## Problem to work on
Locate the string "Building" in the records below. Copy every line where it occurs.

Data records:

-- Opening Marker --

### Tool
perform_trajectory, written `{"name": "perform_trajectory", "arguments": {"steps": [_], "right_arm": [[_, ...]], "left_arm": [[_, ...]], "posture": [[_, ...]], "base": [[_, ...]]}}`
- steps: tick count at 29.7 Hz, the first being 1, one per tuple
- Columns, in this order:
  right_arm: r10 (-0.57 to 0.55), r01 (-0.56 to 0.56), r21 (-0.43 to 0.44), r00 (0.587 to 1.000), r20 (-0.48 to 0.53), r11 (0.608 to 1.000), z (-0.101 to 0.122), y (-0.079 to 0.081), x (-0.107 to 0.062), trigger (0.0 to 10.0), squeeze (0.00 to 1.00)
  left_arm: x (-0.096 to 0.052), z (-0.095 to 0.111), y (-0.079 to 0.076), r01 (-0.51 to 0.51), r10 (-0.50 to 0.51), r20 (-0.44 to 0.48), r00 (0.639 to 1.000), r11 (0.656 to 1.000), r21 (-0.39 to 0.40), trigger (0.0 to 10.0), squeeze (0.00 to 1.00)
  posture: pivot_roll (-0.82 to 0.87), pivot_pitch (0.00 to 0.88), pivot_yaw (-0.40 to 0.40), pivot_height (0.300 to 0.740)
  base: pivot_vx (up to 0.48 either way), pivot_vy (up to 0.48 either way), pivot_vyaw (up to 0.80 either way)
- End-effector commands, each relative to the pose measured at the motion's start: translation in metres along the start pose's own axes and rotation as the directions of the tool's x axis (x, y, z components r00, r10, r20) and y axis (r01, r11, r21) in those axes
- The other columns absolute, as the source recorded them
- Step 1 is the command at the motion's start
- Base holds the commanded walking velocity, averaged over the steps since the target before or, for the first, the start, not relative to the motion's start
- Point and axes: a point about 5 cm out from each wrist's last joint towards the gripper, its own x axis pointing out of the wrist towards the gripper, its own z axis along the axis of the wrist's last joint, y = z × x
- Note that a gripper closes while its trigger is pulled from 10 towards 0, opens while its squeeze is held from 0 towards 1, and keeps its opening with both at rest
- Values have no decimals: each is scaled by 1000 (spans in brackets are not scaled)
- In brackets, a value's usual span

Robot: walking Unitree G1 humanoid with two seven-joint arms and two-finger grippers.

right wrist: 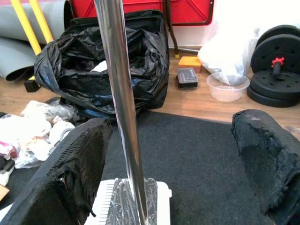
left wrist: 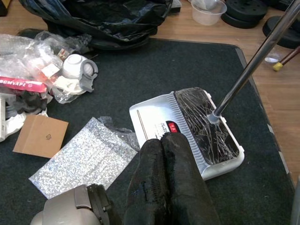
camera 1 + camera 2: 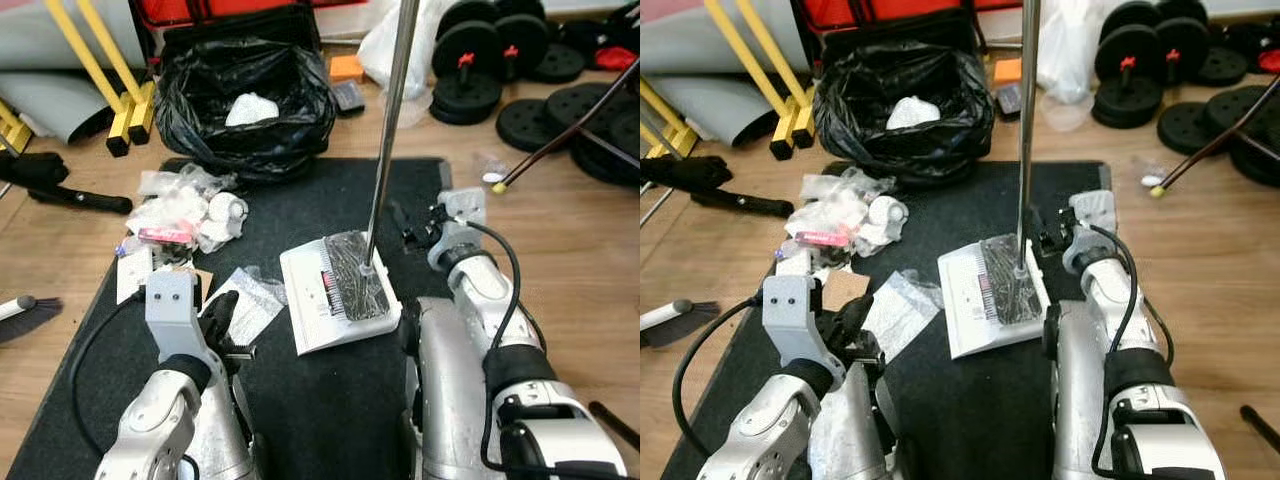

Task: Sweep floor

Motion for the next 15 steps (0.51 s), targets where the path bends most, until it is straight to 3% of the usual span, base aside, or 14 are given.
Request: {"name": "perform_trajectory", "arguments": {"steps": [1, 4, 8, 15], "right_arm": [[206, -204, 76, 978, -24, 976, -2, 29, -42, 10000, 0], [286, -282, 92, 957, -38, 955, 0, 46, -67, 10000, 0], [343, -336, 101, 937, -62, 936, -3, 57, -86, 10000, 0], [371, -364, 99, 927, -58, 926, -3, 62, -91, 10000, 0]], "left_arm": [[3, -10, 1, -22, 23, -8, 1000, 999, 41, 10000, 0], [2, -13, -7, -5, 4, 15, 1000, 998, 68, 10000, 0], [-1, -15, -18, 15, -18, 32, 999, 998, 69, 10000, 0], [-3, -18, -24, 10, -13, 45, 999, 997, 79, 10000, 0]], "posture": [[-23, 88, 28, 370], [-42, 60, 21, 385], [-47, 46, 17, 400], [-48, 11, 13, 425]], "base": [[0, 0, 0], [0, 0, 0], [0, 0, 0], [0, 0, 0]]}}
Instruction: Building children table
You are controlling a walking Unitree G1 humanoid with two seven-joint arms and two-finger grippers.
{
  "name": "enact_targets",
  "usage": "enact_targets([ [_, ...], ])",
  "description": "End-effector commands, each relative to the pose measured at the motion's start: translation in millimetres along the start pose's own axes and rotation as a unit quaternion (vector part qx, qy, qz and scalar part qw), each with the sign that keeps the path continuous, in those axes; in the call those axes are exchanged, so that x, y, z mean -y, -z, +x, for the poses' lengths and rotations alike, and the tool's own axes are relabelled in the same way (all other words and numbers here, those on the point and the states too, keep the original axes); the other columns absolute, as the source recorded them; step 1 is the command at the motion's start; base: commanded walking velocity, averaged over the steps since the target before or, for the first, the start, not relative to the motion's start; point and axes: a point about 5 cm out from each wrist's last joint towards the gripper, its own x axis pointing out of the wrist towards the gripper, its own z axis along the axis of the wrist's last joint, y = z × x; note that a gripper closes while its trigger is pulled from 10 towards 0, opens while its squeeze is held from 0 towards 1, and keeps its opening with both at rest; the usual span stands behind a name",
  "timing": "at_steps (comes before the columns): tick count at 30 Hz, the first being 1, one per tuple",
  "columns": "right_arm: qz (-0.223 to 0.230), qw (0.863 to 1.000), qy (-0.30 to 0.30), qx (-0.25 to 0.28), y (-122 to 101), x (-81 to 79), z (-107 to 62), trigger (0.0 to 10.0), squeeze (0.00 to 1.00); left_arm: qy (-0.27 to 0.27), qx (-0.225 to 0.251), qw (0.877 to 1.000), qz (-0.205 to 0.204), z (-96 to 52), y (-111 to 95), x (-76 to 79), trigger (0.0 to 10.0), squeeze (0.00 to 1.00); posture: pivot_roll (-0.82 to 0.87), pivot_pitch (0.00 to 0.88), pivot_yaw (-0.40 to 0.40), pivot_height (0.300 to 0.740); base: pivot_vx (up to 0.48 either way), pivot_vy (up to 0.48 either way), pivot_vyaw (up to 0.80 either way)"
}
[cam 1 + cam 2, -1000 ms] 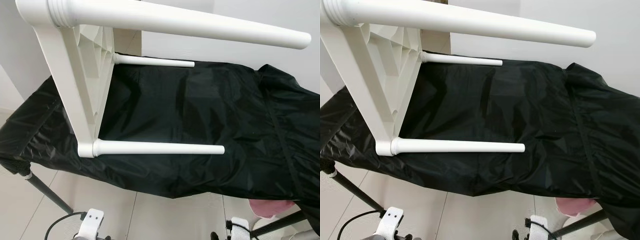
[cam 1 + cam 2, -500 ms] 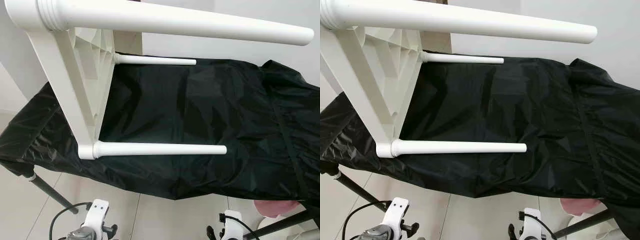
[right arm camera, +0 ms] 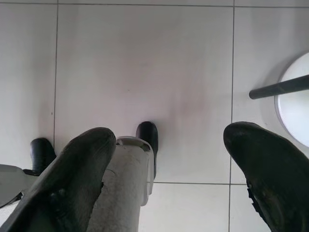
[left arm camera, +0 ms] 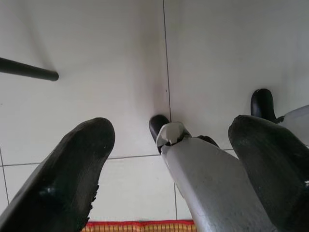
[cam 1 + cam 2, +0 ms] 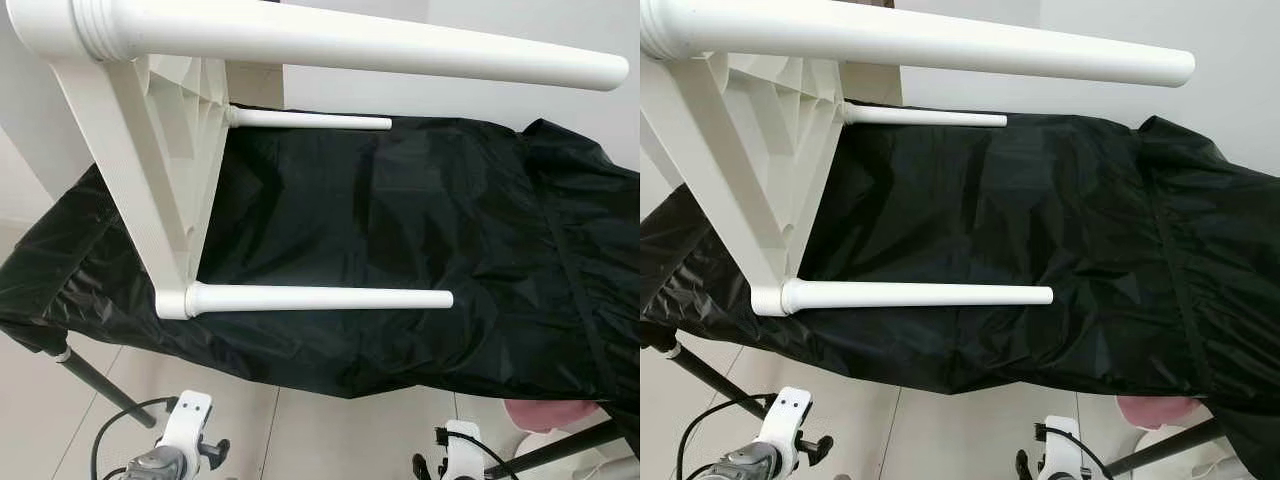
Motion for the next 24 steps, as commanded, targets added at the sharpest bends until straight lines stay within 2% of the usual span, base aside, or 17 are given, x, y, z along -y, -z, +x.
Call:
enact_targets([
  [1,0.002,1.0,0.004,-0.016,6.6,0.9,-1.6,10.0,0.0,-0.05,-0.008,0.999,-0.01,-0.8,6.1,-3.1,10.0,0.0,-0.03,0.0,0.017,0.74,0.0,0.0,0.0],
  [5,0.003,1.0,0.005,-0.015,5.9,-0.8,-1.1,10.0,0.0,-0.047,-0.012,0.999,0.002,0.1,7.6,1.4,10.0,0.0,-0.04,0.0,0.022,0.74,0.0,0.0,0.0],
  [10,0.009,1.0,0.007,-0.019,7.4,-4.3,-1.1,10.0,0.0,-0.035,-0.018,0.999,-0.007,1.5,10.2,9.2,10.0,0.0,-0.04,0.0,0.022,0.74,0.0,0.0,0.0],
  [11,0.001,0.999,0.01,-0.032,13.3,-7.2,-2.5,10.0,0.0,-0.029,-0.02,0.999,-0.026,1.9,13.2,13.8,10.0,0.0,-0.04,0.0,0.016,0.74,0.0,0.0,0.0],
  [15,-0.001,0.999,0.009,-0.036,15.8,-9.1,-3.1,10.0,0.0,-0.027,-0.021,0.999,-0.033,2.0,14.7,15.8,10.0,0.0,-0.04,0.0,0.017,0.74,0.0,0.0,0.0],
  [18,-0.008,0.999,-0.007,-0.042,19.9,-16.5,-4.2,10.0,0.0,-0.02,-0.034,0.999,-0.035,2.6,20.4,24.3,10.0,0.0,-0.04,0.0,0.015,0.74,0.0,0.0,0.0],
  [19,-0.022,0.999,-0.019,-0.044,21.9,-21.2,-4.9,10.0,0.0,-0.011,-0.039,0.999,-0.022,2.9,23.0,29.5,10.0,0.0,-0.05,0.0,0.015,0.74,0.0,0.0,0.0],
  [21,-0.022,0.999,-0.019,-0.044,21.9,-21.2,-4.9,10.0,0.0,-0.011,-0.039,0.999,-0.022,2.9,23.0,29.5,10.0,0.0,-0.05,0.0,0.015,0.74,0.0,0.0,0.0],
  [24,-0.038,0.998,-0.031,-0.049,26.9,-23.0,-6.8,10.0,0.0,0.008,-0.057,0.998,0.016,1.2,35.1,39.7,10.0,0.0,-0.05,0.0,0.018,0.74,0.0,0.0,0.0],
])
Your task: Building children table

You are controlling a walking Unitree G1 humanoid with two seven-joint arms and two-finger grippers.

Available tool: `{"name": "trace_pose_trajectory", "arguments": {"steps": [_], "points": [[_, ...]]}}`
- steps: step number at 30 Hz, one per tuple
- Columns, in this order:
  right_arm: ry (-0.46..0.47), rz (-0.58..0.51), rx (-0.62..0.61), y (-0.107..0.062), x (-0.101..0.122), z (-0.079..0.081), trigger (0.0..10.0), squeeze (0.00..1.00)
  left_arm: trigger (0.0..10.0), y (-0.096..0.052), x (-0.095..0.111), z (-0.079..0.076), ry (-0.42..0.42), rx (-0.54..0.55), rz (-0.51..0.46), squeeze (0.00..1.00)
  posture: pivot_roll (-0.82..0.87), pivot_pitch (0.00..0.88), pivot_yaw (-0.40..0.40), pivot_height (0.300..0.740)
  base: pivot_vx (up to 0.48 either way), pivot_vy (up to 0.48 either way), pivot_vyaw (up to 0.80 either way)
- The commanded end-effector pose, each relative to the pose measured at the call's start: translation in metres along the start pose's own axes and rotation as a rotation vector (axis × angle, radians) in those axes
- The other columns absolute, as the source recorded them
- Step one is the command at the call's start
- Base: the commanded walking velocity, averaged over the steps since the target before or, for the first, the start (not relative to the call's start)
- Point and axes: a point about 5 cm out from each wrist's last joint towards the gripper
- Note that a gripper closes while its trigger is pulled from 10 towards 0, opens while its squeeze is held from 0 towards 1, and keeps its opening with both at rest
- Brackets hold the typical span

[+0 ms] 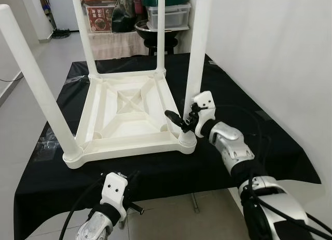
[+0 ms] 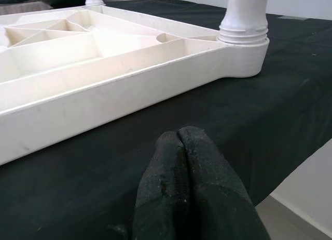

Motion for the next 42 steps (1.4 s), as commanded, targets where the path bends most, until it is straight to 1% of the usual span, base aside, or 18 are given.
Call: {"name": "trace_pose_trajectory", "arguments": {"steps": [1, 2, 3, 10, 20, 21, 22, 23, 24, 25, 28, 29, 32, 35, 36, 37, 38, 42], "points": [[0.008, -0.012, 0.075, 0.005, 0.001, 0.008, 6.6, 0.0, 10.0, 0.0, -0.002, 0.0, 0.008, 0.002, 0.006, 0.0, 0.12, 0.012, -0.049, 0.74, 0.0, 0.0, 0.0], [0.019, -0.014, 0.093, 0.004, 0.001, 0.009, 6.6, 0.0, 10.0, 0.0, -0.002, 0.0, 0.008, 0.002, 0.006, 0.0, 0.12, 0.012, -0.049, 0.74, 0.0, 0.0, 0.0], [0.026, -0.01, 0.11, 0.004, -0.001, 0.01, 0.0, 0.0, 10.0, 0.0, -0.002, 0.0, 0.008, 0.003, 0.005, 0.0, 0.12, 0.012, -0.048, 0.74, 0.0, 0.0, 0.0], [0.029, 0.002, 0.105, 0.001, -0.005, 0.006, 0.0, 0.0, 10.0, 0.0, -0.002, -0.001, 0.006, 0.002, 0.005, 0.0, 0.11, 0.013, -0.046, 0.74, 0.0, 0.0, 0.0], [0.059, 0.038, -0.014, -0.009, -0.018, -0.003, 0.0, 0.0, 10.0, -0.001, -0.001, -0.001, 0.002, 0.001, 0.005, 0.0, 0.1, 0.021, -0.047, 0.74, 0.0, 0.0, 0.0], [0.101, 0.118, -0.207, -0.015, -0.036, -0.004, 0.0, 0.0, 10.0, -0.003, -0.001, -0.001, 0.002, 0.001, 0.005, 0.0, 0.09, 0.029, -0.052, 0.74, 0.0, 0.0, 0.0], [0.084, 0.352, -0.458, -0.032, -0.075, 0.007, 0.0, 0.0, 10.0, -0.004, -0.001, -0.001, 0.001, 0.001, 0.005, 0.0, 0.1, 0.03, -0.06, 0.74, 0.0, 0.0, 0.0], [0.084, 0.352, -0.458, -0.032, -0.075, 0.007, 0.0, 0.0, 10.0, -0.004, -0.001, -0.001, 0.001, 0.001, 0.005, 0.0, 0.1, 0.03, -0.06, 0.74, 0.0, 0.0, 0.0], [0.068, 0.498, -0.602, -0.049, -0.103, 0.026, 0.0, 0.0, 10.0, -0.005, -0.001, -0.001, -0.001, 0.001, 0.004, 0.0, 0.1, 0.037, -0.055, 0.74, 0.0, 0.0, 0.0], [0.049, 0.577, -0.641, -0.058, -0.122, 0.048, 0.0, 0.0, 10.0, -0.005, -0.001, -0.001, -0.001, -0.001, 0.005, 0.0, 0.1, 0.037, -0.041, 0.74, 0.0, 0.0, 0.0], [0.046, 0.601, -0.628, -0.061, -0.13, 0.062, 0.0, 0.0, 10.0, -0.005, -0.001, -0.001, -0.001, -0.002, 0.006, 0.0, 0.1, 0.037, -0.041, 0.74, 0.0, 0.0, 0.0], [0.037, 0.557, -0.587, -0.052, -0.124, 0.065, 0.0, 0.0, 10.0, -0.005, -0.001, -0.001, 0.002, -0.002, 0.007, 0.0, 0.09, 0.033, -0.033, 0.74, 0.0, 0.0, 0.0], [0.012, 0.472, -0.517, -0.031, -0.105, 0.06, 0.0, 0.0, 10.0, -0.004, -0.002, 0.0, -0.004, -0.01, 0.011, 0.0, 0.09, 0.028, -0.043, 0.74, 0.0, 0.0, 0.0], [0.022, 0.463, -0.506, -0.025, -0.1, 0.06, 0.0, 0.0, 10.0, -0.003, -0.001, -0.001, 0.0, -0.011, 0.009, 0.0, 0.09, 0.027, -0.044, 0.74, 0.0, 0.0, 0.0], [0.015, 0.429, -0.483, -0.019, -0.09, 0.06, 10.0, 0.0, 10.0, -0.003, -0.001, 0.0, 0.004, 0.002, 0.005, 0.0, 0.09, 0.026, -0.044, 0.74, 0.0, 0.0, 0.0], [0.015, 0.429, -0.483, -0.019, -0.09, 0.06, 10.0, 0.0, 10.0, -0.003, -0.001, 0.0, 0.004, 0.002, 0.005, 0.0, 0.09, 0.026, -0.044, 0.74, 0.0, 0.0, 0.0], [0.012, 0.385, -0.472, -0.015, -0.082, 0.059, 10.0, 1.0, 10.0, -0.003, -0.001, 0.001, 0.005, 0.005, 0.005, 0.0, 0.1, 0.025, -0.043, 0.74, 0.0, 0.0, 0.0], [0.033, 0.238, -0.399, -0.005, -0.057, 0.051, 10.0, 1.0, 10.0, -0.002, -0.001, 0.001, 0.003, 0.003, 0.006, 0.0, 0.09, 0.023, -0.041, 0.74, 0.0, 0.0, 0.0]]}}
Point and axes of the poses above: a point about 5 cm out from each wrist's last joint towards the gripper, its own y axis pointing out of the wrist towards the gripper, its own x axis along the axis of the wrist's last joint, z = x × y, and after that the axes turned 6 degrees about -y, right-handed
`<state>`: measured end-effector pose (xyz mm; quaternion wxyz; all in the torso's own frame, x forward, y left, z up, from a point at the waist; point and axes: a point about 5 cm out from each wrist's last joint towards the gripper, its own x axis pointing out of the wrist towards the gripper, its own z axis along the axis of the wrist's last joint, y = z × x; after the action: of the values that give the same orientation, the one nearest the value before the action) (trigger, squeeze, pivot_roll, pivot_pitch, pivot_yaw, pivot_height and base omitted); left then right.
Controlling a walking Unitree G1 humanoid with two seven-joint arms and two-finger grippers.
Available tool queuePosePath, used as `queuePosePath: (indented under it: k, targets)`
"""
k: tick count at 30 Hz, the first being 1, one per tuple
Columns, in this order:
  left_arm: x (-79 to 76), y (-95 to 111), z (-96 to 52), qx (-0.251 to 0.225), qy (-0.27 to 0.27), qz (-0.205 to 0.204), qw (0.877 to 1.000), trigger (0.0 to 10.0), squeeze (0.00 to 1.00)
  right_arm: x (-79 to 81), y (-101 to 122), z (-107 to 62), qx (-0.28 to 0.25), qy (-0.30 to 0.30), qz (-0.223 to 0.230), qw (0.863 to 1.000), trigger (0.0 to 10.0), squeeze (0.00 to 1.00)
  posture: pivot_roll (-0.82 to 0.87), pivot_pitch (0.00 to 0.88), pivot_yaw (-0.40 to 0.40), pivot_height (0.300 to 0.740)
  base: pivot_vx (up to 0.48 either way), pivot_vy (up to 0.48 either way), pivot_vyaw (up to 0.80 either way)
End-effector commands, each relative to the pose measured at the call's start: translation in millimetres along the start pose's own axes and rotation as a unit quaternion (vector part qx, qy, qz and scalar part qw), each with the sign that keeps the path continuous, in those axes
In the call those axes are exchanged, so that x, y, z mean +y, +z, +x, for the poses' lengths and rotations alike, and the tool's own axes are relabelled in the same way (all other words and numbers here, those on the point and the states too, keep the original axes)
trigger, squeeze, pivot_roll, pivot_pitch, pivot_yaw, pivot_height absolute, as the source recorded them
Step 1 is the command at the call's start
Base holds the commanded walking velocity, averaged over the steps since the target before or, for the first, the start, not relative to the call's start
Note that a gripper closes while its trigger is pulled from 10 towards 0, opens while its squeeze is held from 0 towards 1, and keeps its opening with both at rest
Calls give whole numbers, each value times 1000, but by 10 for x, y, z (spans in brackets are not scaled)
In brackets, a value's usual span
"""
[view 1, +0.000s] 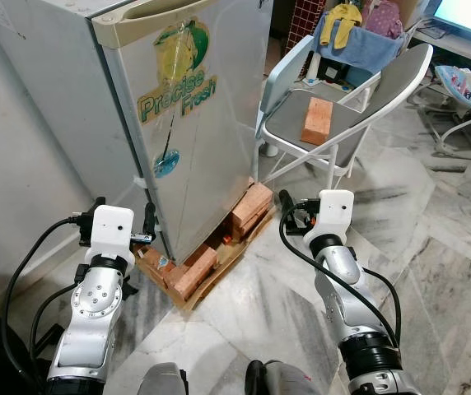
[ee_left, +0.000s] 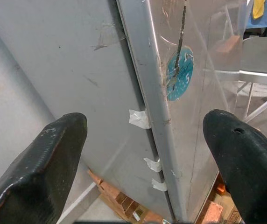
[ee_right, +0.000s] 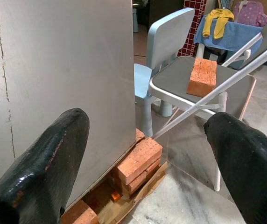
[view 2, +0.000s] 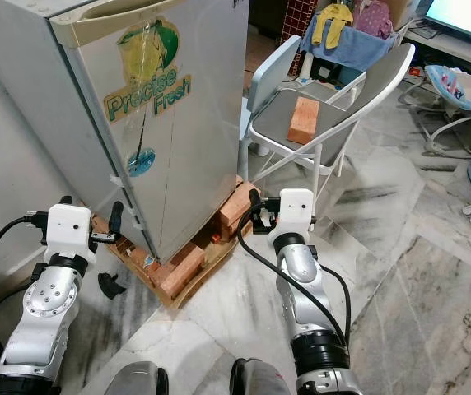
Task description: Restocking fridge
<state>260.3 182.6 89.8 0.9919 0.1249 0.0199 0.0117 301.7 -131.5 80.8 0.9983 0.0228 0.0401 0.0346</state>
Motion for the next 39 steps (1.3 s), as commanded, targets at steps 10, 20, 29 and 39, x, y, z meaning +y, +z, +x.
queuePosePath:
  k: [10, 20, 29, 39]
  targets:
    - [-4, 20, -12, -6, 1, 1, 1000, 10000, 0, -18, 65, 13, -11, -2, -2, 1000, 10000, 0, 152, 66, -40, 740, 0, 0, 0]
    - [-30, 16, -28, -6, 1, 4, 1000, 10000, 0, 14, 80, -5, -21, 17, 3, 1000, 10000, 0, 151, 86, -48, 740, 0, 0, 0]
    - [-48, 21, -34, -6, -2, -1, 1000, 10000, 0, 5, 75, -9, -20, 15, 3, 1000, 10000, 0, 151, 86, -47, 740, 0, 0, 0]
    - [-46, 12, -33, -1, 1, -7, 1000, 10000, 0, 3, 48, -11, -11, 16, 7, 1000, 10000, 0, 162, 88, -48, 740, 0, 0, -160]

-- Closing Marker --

## Response for this exercise
Instruction: Building children table
Your task: Building children table

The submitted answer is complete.